So we're gonna let d stand for the time of no nap minus the time where they take that four hour nap after having only four hours of sleep. And so are non hypothesis is going to be that that mean difference is Less than a report to zero. And alternately that this no nap time is going to be higher than the nap time. So that D. Is greater than zero and you can go the opposite way as well and have this these signs being reversed. So that's up to you. But I draw my little picture so that's part A Part B. We're gonna end up having our for part B. We have to find that critical value. So we're assuming that we're at zero and there's a cut off point where we have that significance level of point to one and are degrees of freedom is nine.

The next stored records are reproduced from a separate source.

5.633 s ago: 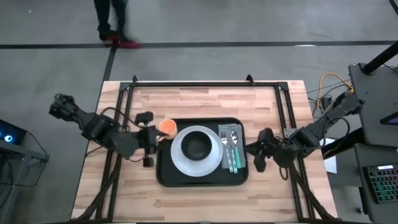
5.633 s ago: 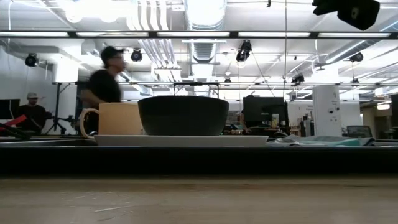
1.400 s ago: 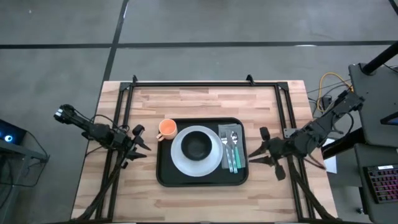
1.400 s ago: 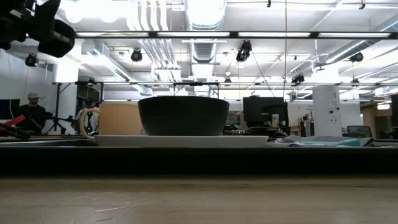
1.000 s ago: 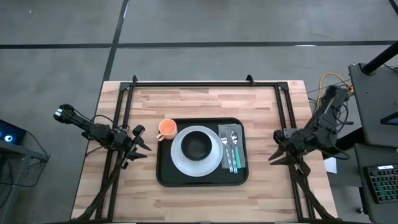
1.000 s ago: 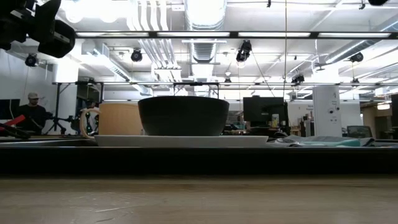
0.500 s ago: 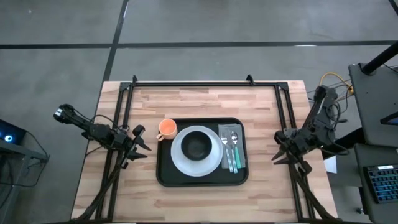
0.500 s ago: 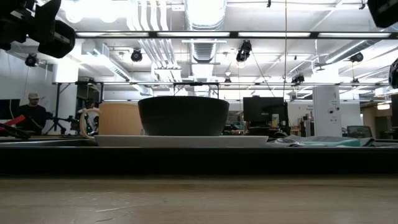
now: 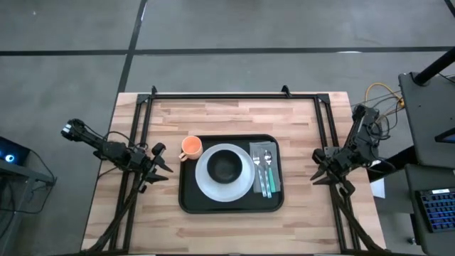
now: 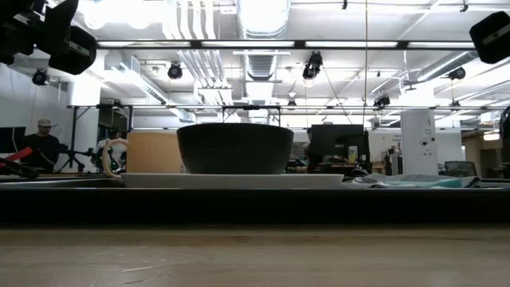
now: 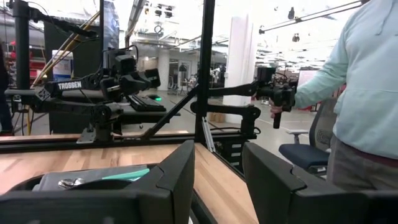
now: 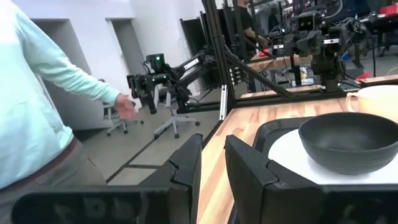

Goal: Set up tray
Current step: Return to Home Position

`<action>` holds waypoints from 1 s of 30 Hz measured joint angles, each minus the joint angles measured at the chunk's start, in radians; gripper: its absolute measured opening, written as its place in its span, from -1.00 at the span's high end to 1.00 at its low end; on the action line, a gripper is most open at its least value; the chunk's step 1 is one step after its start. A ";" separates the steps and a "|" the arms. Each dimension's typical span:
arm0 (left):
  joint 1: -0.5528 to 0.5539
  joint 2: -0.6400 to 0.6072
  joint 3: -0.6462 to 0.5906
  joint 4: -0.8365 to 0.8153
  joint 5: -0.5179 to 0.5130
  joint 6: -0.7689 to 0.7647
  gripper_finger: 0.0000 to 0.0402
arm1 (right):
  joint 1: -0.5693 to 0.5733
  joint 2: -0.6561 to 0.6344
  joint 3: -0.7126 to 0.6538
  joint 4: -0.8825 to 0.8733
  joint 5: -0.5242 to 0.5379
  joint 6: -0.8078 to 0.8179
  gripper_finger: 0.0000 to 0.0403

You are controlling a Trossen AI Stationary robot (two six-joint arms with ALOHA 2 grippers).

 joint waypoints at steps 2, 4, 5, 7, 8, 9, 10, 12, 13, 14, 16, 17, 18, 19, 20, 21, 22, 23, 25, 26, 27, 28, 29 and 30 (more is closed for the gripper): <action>0.000 0.000 0.000 0.000 0.000 0.000 0.42 | 0.000 -0.001 -0.003 -0.013 0.000 0.000 0.69; 0.000 0.000 0.000 -0.003 0.000 0.000 0.42 | 0.000 -0.001 -0.004 -0.021 -0.009 0.000 0.69; 0.000 0.002 0.000 -0.003 -0.001 0.000 0.42 | 0.000 -0.001 -0.004 -0.021 -0.012 0.000 0.69; 0.000 0.004 0.000 -0.006 -0.001 0.000 0.42 | 0.000 -0.003 -0.004 -0.021 -0.015 -0.004 0.69; 0.000 0.005 0.000 -0.005 -0.001 0.000 0.42 | 0.000 -0.003 -0.004 -0.021 -0.015 -0.007 0.69; 0.000 0.007 0.000 -0.005 -0.001 0.000 0.42 | 0.000 -0.003 -0.003 -0.023 -0.015 -0.010 0.68; 0.000 0.009 0.000 -0.006 -0.001 0.000 0.42 | 0.000 -0.003 -0.003 -0.024 -0.015 -0.016 0.68; 0.000 0.011 0.000 -0.008 -0.001 0.000 0.42 | 0.000 -0.003 0.000 -0.023 -0.016 -0.027 0.68; 0.000 0.011 0.000 -0.007 -0.001 0.000 0.42 | 0.000 -0.003 0.002 -0.023 -0.017 -0.032 0.69; 0.000 0.011 0.000 -0.007 -0.001 0.000 0.42 | 0.000 -0.003 0.004 -0.024 -0.019 -0.039 0.68; 0.000 0.011 0.000 -0.007 -0.001 0.000 0.42 | 0.000 -0.002 0.007 -0.024 -0.019 -0.050 0.69; 0.000 0.011 0.000 -0.007 -0.001 0.000 0.42 | 0.000 -0.002 0.007 -0.025 -0.025 -0.052 0.68; 0.000 0.011 0.000 -0.007 -0.001 0.000 0.42 | 0.000 -0.003 0.007 -0.026 -0.043 -0.055 0.68; 0.000 0.011 0.000 -0.007 -0.001 0.000 0.42 | 0.000 -0.003 0.008 -0.030 -0.079 -0.068 0.68; 0.000 0.011 0.000 -0.007 -0.001 0.000 0.42 | 0.000 -0.003 0.008 -0.039 -0.138 -0.093 0.68; 0.000 0.011 0.000 -0.007 0.000 0.000 0.42 | 0.000 -0.003 0.007 -0.049 -0.217 -0.123 0.68; 0.000 0.011 0.000 -0.007 -0.001 0.000 0.42 | 0.000 -0.003 0.006 -0.053 -0.304 -0.146 0.68; 0.000 0.011 0.000 -0.007 0.000 0.000 0.42 | 0.000 -0.003 0.006 -0.055 -0.375 -0.162 0.68; 0.000 0.011 0.000 -0.007 0.000 0.000 0.42 | 0.000 -0.003 0.002 -0.042 -0.456 -0.169 0.68; 0.000 0.011 0.000 -0.007 0.000 0.000 0.42 | 0.000 -0.003 0.001 -0.035 -0.469 -0.166 0.68; 0.000 0.011 0.000 -0.007 0.000 0.000 0.42 | 0.000 -0.003 0.001 -0.032 -0.473 -0.159 0.69; 0.000 0.011 0.000 -0.007 0.000 0.000 0.42 | 0.000 -0.003 0.000 -0.032 -0.473 -0.157 0.68; 0.000 0.011 0.000 -0.007 0.000 0.000 0.42 | 0.000 -0.003 -0.004 -0.031 -0.473 -0.157 0.68; 0.000 0.011 0.000 -0.007 0.000 0.000 0.42 | 0.000 -0.003 -0.011 -0.031 -0.473 -0.155 0.69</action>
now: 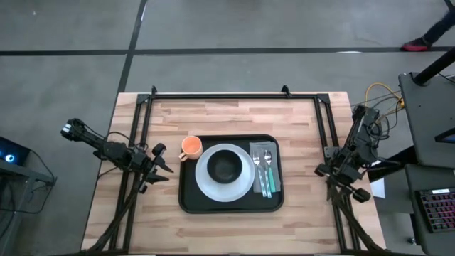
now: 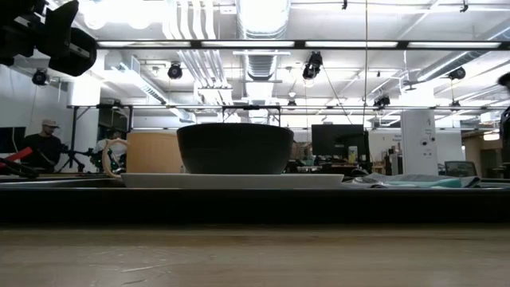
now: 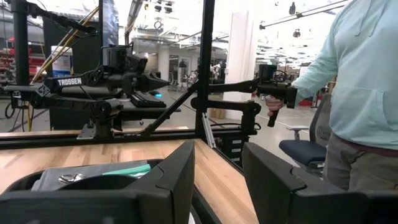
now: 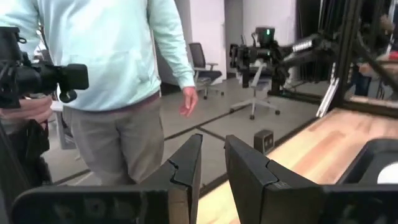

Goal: Set up tray
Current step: Return to Home Position

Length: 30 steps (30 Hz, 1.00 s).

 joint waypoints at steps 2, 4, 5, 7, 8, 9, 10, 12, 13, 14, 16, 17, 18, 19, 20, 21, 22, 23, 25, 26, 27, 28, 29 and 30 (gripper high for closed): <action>0.000 0.000 0.000 0.000 0.000 0.000 0.42 | 0.000 0.000 -0.021 -0.001 0.007 0.030 0.68; 0.000 0.000 0.000 0.000 0.000 0.000 0.42 | 0.000 0.000 -0.045 0.015 0.037 0.086 0.68; 0.000 0.000 0.000 0.000 0.000 0.000 0.42 | 0.000 0.001 -0.059 0.038 0.052 0.105 0.69; 0.000 0.000 0.000 0.000 0.000 0.000 0.42 | 0.000 0.001 -0.085 0.087 0.065 0.102 0.68; 0.000 0.000 0.000 0.000 0.000 0.000 0.42 | 0.000 0.001 -0.100 0.115 0.065 0.088 0.68; 0.000 0.000 0.000 0.000 0.000 0.000 0.42 | 0.000 0.001 -0.116 0.144 0.066 0.070 0.69; 0.000 0.000 0.000 0.000 0.000 0.000 0.42 | 0.000 0.000 -0.135 0.173 0.066 0.053 0.68; 0.000 0.000 0.000 0.000 0.000 0.000 0.42 | 0.000 0.002 -0.156 0.189 0.068 0.042 0.69; 0.000 0.000 0.000 0.000 0.000 0.000 0.42 | 0.000 0.005 -0.156 0.189 0.070 0.043 0.68; 0.000 0.000 0.000 0.000 0.000 0.000 0.42 | 0.000 0.006 -0.156 0.190 0.072 0.039 0.69; 0.000 0.000 0.000 0.000 0.000 0.000 0.42 | 0.000 0.007 -0.155 0.192 0.071 0.020 0.68; 0.000 0.000 0.000 0.000 0.000 0.000 0.42 | 0.000 0.008 -0.155 0.192 0.071 0.008 0.69; 0.000 0.000 0.000 0.000 0.000 0.000 0.42 | 0.000 0.008 -0.155 0.189 0.072 -0.004 0.69; 0.000 0.000 0.000 0.000 0.000 0.000 0.42 | 0.000 0.008 -0.155 0.184 0.071 -0.014 0.69; 0.000 0.000 0.000 0.000 0.000 0.000 0.42 | 0.000 0.008 -0.155 0.177 0.071 -0.018 0.69; 0.000 0.000 0.000 0.000 0.000 0.000 0.42 | 0.000 0.009 -0.155 0.176 0.068 -0.022 0.68; 0.000 0.000 0.000 0.000 0.000 0.000 0.42 | 0.000 0.010 -0.155 0.176 0.068 -0.025 0.68; 0.000 0.000 0.000 0.000 0.000 0.000 0.42 | 0.000 0.009 -0.155 0.176 0.068 -0.028 0.68; 0.000 0.000 0.000 0.000 0.000 0.000 0.42 | 0.000 0.009 -0.155 0.175 0.067 -0.028 0.69; 0.000 0.000 0.000 0.000 0.000 0.000 0.42 | 0.000 0.009 -0.155 0.175 0.066 -0.028 0.69; 0.000 0.000 0.000 0.000 0.000 0.000 0.42 | 0.000 0.010 -0.155 0.175 0.064 -0.031 0.68; 0.000 0.000 0.000 0.000 0.000 0.000 0.42 | 0.000 0.010 -0.155 0.174 0.063 -0.038 0.69; 0.000 0.000 0.000 0.000 0.000 0.000 0.42 | 0.000 0.010 -0.155 0.174 0.063 -0.049 0.69; 0.000 0.000 0.000 0.000 0.000 0.000 0.42 | 0.000 0.010 -0.155 0.174 0.062 -0.058 0.68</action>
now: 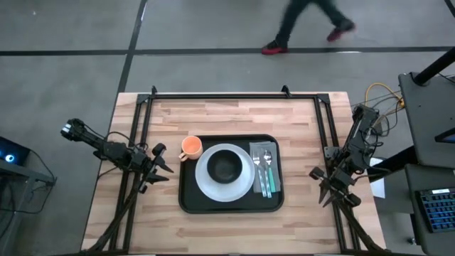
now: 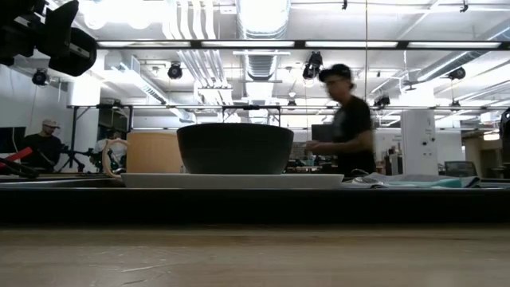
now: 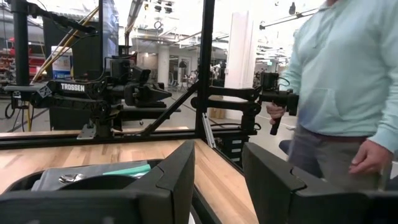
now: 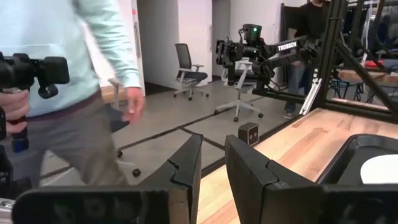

So we want to find that T. Star value that's going to have the degrees of freedom of nine and have the upper tail be 1%. When we look that up, that comes out to be 2.8 to 1, which means our rejection region Will be if the T value we get for our test statistic is greater than 2.8-1. So no one part C. I subtracted all the values and I found that the mean. D the uh d bar value came out to be negative 0.0. Excuse me? Positive .097. Yeah, let me erase that. And we got the standard deviation of those values. So I just I truly put the one value into list one and the other value into list too. And then I have the calculator to list one minus list too. And then I did one variable stats to find the mean and the standard deviation. And this comes out to be about that. So now we need our test statistic, our test statistical have 9° of freedom and we will take that .097 and we will subtract away the mean and we will divide it by the standard deviation Over the square root of 10. And when we do we get the test statistic comes out to be very large 7.14. So we can see that for part E. R. Decision, we can see that this test statistic is way in the way, high, its way into this rejection reason region. So we have evidence to reject the null. And so we would conclude that it does appear that the nap does seem to reduce the time to reduce the runners times run or time in that 20 m dash, I believe.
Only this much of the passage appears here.